A person who has been declared by a court to be incompetent to act on his or her own behalf cannot sign legal documents.
Most persons with dementia are never declared incompetent. The issue never goes to court.
So then the question comes down to, can the person with dementia fully understand what she is signing, and understand the consequences. She may think aliens are living in her attic and Elvis Presley sings out of her toothbrush, but if she understands what appointing someone to act on her behalf means, she can do that.
Usually persons are placed in the locked section of an ALF if they are at risk for wandering, or if their behavior is disturbing to other residents. It does not necessarily mean their cognitive skills are worse. (Often they are, but not necessarily.) Being in the locked unit would not necessarily disqualify them from signing a new POA.

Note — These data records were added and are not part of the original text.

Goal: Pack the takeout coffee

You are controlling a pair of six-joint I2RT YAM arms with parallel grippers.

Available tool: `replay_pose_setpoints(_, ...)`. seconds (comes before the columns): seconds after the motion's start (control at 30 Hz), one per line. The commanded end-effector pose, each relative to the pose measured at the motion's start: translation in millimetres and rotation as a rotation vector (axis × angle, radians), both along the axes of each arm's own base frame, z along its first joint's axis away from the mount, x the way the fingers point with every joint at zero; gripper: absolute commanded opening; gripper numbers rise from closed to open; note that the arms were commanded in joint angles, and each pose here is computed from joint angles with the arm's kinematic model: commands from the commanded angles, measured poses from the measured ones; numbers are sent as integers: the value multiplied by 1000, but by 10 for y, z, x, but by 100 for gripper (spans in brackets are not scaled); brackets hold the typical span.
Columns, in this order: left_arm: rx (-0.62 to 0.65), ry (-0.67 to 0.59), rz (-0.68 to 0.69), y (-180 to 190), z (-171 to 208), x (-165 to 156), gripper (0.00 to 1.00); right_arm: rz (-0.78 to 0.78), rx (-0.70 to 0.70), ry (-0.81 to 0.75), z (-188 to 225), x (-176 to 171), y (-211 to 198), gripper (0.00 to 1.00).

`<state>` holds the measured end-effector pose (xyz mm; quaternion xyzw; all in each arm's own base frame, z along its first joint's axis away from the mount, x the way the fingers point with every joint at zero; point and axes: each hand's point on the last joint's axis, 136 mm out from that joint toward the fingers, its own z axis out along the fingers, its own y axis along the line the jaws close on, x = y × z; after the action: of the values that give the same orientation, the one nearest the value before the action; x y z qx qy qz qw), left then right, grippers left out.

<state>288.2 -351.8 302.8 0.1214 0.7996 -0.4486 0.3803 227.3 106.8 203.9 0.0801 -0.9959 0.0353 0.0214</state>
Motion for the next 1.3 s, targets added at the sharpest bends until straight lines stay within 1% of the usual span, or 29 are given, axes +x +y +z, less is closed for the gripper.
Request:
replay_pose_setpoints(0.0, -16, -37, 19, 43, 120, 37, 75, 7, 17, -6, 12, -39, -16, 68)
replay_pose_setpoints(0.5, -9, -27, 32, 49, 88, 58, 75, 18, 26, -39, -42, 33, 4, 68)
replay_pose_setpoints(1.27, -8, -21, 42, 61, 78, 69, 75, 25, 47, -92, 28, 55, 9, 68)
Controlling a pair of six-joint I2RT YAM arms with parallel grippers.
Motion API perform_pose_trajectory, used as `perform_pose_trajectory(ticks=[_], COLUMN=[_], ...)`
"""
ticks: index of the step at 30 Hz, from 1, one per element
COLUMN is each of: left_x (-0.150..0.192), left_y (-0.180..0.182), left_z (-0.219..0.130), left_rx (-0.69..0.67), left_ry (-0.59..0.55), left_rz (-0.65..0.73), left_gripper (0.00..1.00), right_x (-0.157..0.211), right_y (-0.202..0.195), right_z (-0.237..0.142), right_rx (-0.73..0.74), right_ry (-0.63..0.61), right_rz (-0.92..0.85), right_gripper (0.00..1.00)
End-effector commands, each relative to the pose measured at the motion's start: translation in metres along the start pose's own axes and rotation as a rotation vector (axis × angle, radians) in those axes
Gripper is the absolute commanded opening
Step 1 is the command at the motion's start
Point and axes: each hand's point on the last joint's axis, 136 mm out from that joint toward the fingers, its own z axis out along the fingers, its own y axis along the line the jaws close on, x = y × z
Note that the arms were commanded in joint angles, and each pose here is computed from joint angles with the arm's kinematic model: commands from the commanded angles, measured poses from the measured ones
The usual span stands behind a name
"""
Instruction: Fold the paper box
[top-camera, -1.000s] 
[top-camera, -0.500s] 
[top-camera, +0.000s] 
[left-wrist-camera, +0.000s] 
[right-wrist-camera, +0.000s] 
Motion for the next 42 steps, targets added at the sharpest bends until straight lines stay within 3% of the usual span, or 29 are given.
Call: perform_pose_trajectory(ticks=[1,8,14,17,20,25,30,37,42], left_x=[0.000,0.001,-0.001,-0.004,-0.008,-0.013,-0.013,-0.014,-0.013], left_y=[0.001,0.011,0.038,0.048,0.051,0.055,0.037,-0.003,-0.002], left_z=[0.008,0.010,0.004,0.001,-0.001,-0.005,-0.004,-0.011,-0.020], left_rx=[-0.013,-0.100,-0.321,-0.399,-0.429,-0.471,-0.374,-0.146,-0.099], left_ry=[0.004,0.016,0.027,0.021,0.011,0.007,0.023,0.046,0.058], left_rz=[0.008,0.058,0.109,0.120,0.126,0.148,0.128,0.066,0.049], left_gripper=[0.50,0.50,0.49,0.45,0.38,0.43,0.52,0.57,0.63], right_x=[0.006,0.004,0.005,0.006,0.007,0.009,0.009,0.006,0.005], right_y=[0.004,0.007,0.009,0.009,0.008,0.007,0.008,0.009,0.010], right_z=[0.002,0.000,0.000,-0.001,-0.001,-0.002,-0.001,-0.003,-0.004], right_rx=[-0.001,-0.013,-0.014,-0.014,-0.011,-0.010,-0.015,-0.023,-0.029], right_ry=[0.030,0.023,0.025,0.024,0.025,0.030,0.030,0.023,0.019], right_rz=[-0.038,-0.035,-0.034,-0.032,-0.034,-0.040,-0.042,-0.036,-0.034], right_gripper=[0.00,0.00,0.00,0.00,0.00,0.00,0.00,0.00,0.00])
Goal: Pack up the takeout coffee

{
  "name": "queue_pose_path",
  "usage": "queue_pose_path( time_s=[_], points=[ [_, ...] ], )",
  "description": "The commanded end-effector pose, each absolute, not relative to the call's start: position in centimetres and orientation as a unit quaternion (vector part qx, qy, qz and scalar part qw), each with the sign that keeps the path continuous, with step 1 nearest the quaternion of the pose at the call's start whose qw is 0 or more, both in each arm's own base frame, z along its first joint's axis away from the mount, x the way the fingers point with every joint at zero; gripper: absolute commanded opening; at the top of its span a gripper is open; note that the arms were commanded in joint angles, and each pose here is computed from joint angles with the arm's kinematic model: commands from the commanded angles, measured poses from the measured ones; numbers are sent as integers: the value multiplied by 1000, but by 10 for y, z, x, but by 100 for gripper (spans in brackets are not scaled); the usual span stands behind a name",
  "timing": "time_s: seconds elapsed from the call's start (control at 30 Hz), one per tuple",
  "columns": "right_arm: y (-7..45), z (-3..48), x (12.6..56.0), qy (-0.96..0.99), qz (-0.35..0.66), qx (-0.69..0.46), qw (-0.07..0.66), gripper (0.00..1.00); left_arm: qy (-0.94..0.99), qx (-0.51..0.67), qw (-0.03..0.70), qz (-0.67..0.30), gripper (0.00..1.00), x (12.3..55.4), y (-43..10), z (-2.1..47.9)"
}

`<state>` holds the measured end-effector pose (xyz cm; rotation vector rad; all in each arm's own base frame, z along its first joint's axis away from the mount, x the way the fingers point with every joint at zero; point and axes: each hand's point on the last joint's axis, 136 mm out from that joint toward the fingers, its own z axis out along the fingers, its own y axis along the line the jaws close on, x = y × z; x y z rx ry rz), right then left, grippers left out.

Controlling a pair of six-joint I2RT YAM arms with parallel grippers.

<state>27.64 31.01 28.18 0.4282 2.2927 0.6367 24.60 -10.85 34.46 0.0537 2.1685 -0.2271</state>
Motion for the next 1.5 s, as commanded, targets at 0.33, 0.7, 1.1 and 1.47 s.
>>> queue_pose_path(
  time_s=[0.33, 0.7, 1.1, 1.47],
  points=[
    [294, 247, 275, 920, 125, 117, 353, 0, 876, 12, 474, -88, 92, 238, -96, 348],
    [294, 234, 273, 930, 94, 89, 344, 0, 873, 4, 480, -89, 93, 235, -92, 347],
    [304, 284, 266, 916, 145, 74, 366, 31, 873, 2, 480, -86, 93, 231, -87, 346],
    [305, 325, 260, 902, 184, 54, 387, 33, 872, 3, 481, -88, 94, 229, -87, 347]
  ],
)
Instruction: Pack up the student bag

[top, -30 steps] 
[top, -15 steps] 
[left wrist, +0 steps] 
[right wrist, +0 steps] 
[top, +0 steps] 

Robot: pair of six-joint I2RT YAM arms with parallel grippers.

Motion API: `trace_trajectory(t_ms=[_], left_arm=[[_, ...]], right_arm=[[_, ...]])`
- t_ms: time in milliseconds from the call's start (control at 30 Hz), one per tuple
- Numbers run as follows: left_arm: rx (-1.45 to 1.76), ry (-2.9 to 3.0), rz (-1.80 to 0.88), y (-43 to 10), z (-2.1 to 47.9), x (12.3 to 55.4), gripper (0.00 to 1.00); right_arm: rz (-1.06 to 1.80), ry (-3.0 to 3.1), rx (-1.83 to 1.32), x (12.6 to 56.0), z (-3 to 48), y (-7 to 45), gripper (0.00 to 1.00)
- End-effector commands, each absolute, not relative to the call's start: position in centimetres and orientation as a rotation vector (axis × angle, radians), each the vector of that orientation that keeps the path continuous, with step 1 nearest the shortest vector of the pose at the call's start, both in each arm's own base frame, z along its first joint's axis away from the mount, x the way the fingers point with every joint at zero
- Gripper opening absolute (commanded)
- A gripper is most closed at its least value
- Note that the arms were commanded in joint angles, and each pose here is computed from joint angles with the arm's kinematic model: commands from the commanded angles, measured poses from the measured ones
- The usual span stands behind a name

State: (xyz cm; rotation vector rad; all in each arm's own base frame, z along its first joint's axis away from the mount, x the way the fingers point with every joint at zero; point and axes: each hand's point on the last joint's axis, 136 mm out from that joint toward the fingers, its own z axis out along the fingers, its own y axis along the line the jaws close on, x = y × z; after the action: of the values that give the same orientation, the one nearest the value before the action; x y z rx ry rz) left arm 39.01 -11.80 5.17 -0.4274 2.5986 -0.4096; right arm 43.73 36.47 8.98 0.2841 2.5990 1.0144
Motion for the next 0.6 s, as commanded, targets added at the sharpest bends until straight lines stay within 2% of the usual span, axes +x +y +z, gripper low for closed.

So, your mother wanted a new medical POA document, her lawyer drew one up, it was signed and witnessed. (The witnesses were merely verifying that the signature was made by your mother, nothing else.) And it changes the delegated medical decision-maker from you alone to you and your estranged sister. Why on earth would Mother do that? Doesn't matter -- the only reason that would impact its validity would be undue influence. Do you believe that someone pressured her or coerced her to make that change? The lawyer? Your sister? Who? Do you have evidence?
If you have evidence of undue influence, you might want to pursue that, but I imagine that would be difficult to prove.
Does the new document name the two of you jointly as the decision-maker, or is one primary and the other secondary? If you are still primary and sister was added as secondary that should be no problem. She could only act if you could not.
Assume the document your mother signed is perfectly valid -- no trickery or undue influence and she understood what she was doing. That doesn't mean you have to share medical POA responsibility with your sister. You can simply decline to accept that role. Put that in writing and send it to the lawyer and to your mother.
You ask whether the lawyer has a "right" to have mother sign a doc when she has dementia and is in a locked ALF unit. The answer is, yes, that action can be perfectly acceptable and legal. Your mother does not lose her civil rights just because she is in a secure dementia unit. She has the right to change POA documents if she understands what that means.
In order to override the changes and get back to being her sole medical proxy you would need to prove that she did not have capacity to understand what she signed and/or that someone exerted undue influence to make her sign it. Can you do either of those things?
I think Babalou's right - why don't you just tell us what's really going on here?
I'm not certain about the concurrence of witnesses as to the sound mind issue. Witnesses typically only witness the execution of documents but don't attest to anything, unless one is a notary and the attestation would only be as to who the person executing the document is.
When I witnessed any documents, I was NEVER asked to address the issue of someone's competency, nor would I have done so because I, and other staffers, had no way of knowing or making that determination.
Something doesn't sound right here. What is the "paperwork" that your mother is being asked to sign, or has she already signed it? How did you learn about this situation? Were you present when the attorney arrived with office staff?
I assume this is a fait accompli already?